По пути Фёдор мысленно спрашивал у сестры, что бы она в этот раз хотела. Где-то отдаленно, когда он покупал пряники, сознание, будто бы противясь, внезапно прорвало завесу, крикнув ему о том, что сестра мертва, но он в раздирающем испуге попытался отшвырнуть от себя рациональность прочь; стремительно выбежал на улицу, едва не угодив под экипаж, который промчался на большой скорости, но даже не испугался того, потому что мысли о сестре его устрашили сильнее, и он в растерянности побрел по дороге, уверяя себя в том, что завтра все закончится, все успокоятся: мертвые и живые, все станет легче.
Он зачем-то зашел в мелочную лавку, когда приметил ее вывеску, на которой увидел странное изображение полураздетой капусты. Ему ничего здесь не надо было, но он шарил глазами, словно искал капусту, которую увидал, а попадались то пироги какие-то засохшие, огурцы соленые, мотки ниток и иголки к ним, одинокая упаковка «Голубого мыла», затерявшаяся как бы случайно среди низкого относительно ее статуса «казанского» или фабрики Чепелевецкого и всякого прочего мыльца; разной длины свечи, хлеб, который вероятней всего попахивал продающимся здесь же керосином; соленая рыба, дешевая колбаса, тоже пряники, но явно не такие свежие; карамель в банках, в них же – варенье неизвестного происхождения, кажется, малиновое; сахарные головы торжественно высились в уголке, а там же чай.
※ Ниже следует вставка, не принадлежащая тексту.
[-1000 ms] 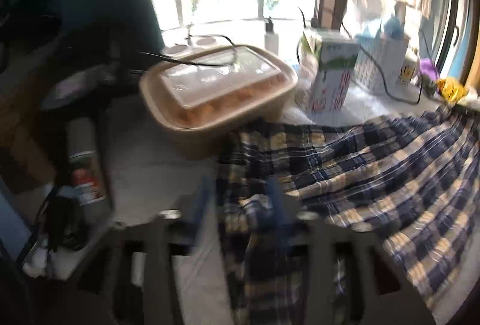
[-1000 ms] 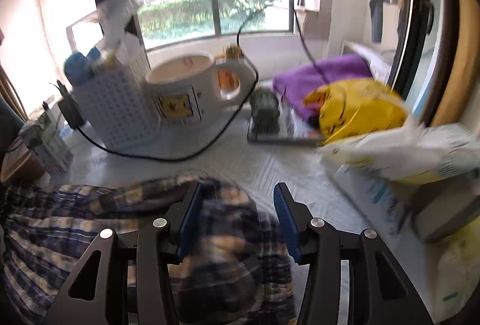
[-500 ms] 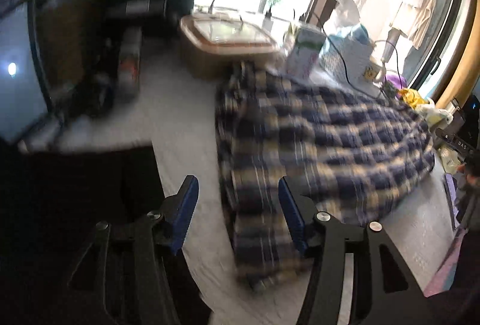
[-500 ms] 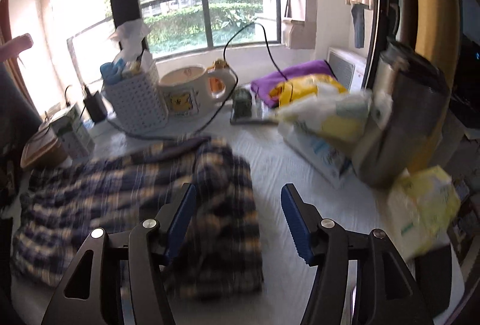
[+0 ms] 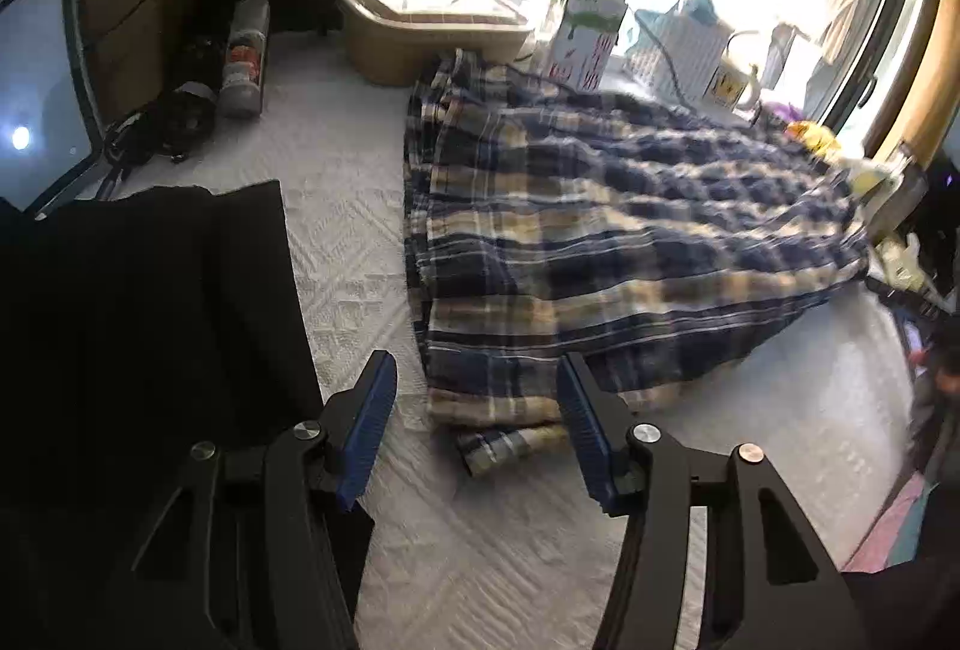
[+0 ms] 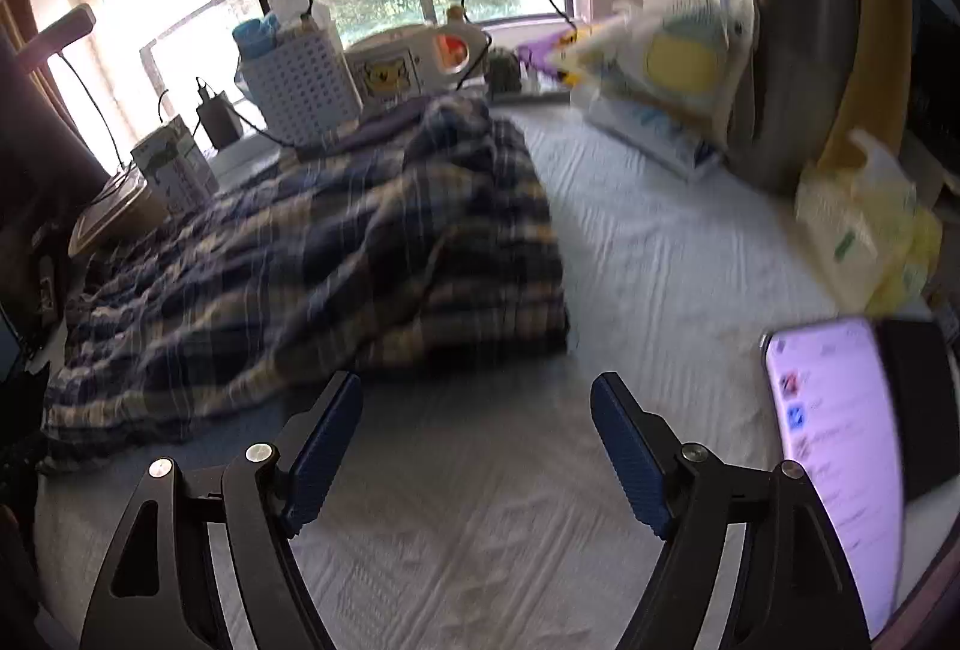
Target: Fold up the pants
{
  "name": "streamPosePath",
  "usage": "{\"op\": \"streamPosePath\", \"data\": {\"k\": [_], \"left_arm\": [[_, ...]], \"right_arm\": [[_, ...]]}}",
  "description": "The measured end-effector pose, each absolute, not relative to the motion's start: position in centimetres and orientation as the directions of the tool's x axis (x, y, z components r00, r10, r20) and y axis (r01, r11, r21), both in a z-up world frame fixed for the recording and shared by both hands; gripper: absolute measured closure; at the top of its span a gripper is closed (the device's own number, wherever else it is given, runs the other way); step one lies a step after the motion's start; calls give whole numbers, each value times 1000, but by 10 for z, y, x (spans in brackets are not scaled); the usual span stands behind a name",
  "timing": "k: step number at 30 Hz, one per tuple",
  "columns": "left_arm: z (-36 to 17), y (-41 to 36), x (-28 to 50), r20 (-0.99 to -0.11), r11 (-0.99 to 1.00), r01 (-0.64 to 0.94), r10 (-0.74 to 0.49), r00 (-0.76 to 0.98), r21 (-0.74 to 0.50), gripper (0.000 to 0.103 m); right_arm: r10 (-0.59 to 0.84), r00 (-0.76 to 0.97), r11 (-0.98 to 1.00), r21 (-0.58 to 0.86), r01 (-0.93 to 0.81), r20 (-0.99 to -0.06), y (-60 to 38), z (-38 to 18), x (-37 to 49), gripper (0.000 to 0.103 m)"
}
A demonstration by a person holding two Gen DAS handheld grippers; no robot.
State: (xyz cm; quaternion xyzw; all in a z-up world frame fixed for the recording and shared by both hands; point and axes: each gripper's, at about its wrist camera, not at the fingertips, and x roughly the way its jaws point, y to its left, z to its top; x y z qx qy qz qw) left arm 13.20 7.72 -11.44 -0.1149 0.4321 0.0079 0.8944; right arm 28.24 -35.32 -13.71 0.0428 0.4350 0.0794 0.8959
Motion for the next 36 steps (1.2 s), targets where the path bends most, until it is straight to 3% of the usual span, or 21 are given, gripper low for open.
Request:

Дешевый, не в тех красивых банках и упаковках, в которых продавался товар Торгового дома «Нефритовая цикада». Фёдор нахмурился, словно разочаровался в том, то не нашел нужный чай и, пока его ни о чем не спросили, поторопился выйти, столкнувшись с мальчишкой лет тринадцати, который служил у хозяина в качестве вольного раба; он, видно, вернулся с какого-то задания и, довольный, сжимал в руке монетки, что перепали ему на чай, а заодно послужат и жалованием, ибо едва ли этому мальчонке что-то платят. Фёдор припомнил, что тоже прислуживал в Камакуре в разного рода местах, но скорее из любопытства к самостоятельности, нежели из-за денег, которые им с сестрой и без того высылались регулярно. Зачем он это вспомнил?
Фёдор побрел дальше по серой улице, засматриваясь на разного рода вывески скромных булочных, мясных магазинов – с их вывесок угрюмо пустыми глазами взирала какая-нибудь животина, точнее лишь ее голова; потом замелькали вывески банковских контор, кредитных учреждений, страховых обществ – Фёдор не вникал в суть того, что видел, ощущая из настоящего лишь пронизывающий октябрьский холод, но куда страшнее ощутилось одиночество средь улиц, полных вроде бы людьми. Фёдор, прижимая к себе пряники, в какой-то момент даже огляделся. И правда. Вокруг люди. Или тени от этих людей? Вон их сколько, теней! Он ускорил шаг, боясь, что может внезапно сам стать тенью. Он не знал, почему именно люди становятся тенями, но подумал, что это обязательно от чего-то плохо, а сколько плохого было с ним! Боже, сколько всего плохого! Почему так? Неужели и он в тень облачится?
Он все шел и думал, спасется ли он завтра?
Не сознавал особо, где идет. Все улицы Петербурга внезапно будто бы стали одинаково-запутанными: как на кладбище, где вроде бы столько разных памятников, но ты все равно теряешься на этих дорожках. Он брел и в какой-то момент в самом деле решил, что, наверное, он на кладбище, чего жутко испугался и зачем-то перехватил мелькнувшего, словно призрак, ваньку, забравшись в его до дрожи влажную, словно от тумана, призрачную повозку и при этом ничего не сказав.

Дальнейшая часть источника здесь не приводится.